Below this line are records; write out exactly the lines from the one containing "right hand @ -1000" through the one containing "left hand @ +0", with the pictures left out.

++++ Given entries

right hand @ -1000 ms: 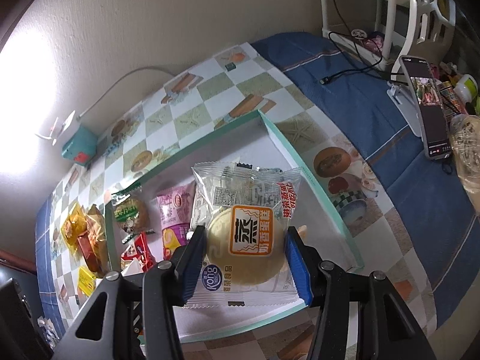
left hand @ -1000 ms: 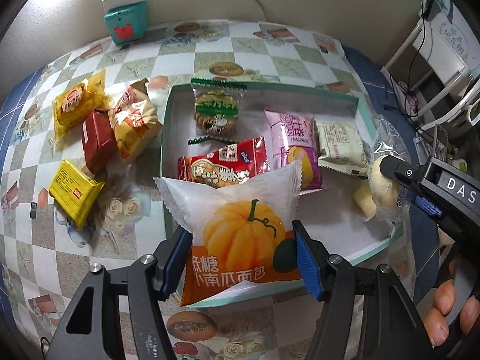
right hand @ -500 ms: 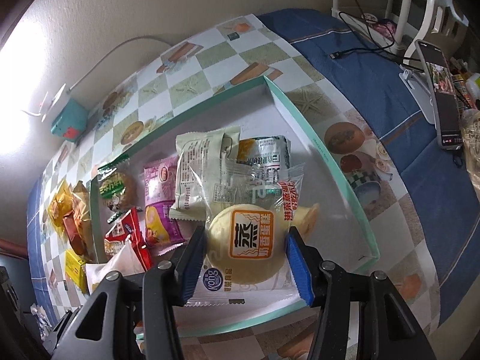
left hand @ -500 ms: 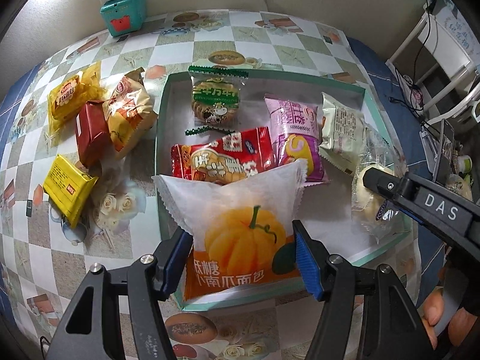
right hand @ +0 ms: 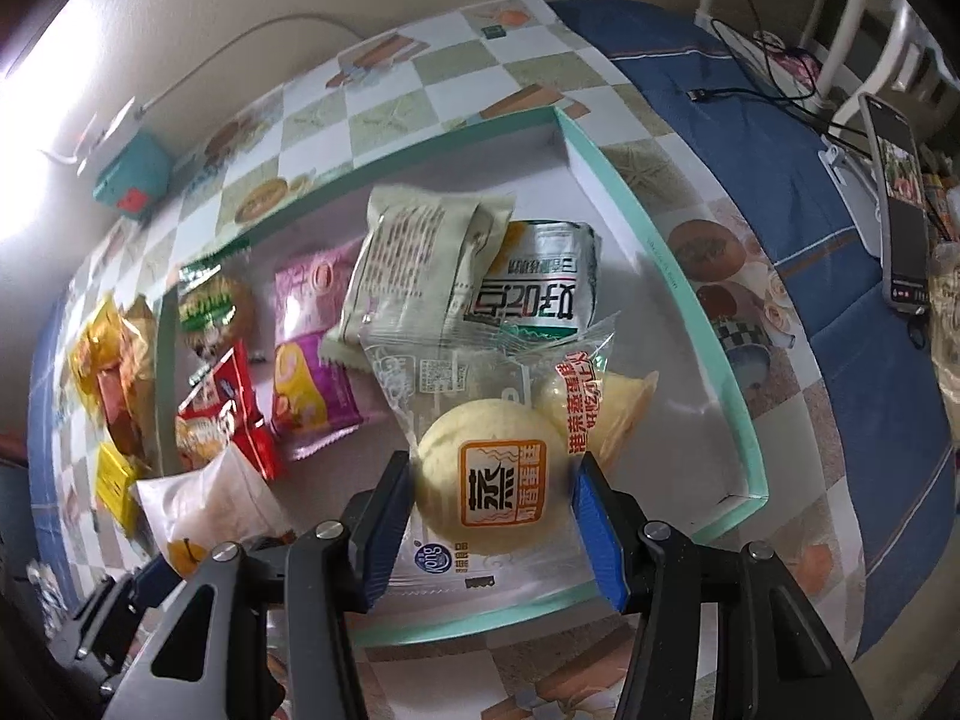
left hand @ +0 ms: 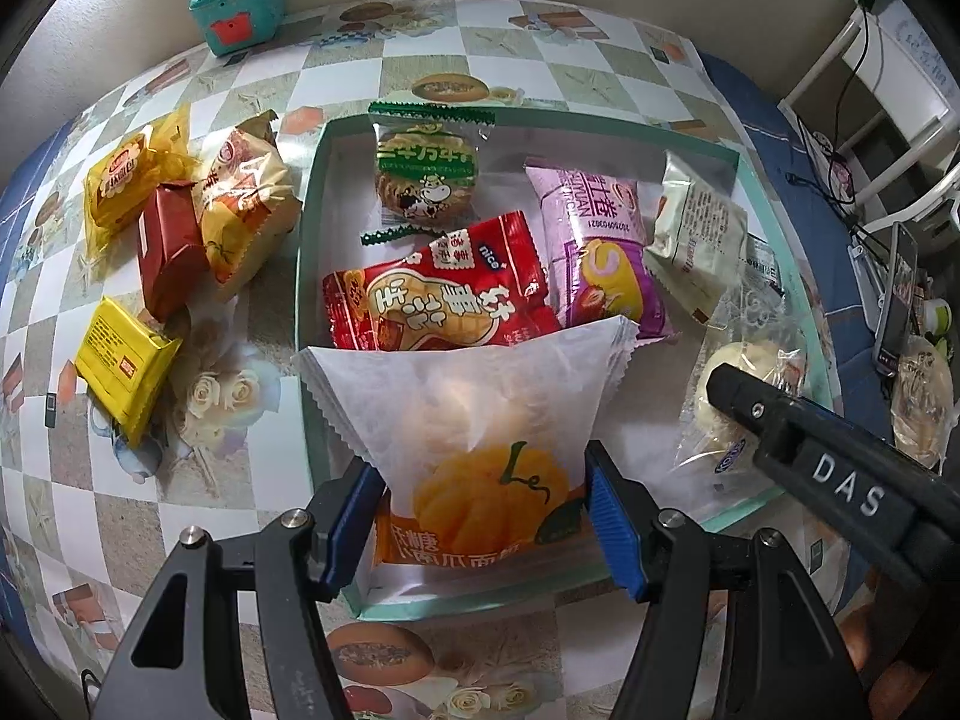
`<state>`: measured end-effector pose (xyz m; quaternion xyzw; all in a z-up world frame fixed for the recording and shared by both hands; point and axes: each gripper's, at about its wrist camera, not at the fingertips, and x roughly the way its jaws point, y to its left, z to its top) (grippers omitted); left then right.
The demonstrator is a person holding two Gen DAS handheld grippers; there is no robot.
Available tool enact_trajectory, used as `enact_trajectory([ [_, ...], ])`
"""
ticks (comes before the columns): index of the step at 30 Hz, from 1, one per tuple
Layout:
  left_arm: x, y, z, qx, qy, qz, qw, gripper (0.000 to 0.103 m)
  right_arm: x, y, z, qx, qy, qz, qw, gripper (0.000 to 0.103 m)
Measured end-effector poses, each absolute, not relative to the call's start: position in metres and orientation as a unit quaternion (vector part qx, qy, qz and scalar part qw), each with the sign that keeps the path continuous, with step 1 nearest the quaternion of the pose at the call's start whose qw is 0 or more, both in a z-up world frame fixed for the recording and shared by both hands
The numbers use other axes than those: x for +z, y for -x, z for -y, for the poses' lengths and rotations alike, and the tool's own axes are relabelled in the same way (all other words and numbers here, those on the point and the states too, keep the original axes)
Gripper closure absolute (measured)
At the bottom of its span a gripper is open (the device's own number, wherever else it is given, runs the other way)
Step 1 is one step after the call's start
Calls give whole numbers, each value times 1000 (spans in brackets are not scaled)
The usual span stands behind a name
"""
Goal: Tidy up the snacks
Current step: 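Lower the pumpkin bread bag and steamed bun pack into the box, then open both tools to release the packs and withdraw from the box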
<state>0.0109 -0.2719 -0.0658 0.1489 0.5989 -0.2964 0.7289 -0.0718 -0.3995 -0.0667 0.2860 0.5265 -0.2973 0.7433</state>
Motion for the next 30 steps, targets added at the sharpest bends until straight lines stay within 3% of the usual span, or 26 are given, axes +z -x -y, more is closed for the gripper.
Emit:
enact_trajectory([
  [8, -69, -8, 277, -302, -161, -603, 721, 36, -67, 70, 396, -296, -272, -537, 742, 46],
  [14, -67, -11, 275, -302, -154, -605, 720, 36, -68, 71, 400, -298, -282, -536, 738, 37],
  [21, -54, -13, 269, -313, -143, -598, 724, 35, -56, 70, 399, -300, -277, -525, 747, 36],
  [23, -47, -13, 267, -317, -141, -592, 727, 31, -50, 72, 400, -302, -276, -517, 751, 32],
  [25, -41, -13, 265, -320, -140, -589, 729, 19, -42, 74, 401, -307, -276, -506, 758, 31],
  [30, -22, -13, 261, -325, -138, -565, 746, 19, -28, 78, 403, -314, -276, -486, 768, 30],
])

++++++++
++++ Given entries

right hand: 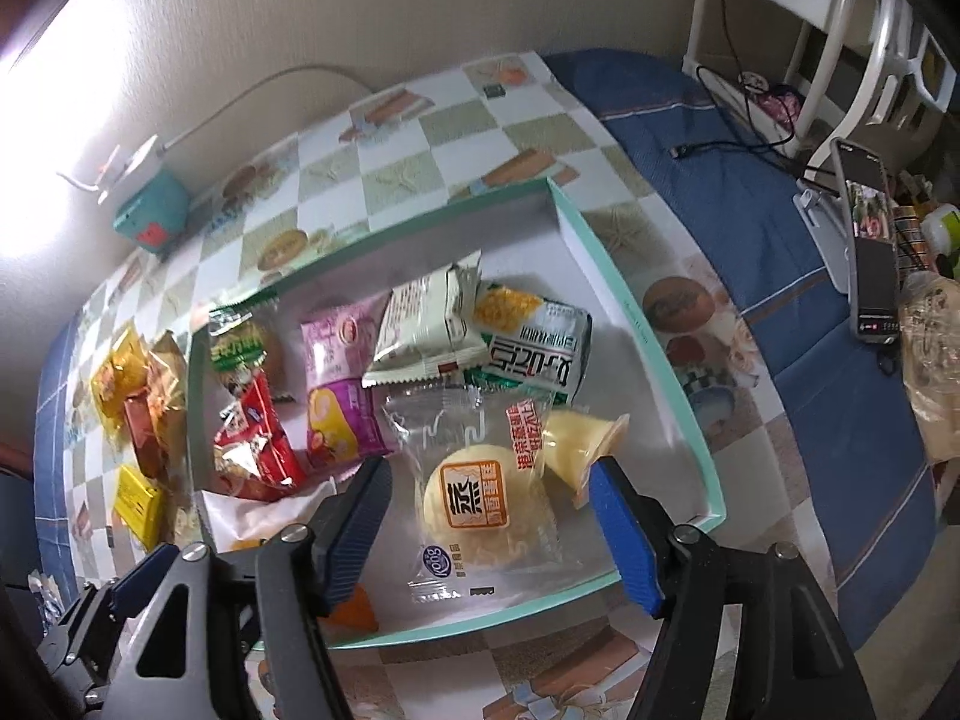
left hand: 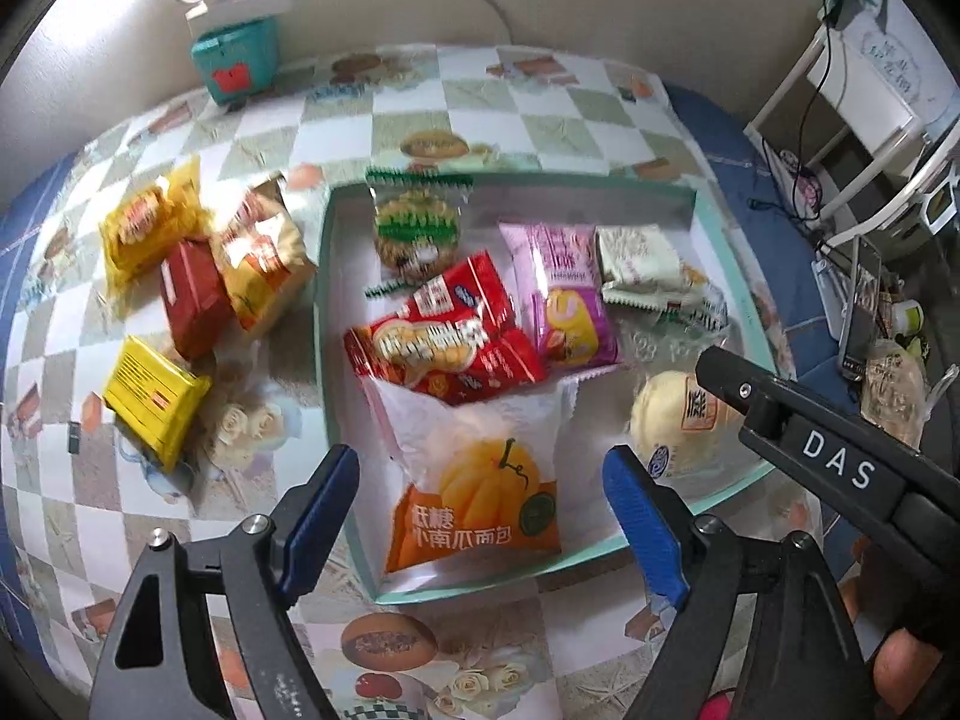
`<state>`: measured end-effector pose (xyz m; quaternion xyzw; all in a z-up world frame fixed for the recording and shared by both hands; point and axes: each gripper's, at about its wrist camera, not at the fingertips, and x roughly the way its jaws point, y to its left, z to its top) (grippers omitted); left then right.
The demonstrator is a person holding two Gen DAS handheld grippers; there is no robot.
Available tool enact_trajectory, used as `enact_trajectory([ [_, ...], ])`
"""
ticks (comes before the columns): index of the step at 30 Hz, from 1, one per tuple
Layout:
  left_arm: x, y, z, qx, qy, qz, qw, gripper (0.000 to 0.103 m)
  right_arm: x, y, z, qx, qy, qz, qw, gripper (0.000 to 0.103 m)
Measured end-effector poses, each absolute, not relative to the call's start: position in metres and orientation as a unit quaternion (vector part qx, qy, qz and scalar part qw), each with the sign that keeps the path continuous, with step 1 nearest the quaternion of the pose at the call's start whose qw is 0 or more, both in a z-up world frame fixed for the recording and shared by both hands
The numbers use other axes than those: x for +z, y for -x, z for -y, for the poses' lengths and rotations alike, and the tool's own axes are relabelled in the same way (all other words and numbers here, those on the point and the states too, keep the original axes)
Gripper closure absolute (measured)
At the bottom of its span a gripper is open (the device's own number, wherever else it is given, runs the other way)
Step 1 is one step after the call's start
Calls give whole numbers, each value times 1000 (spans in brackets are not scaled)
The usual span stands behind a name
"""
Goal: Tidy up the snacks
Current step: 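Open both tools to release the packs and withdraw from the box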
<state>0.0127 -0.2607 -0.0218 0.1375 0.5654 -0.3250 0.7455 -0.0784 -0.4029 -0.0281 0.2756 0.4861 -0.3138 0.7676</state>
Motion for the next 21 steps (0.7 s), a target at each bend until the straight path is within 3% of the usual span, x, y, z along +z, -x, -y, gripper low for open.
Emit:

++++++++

Solution to this exercise:
right hand @ -1000 ms: 
left hand @ -1000 ms: 
right hand @ -500 ms: 
left hand @ -500 ms: 
right hand @ +0 ms: 
left hand @ +0 ms: 

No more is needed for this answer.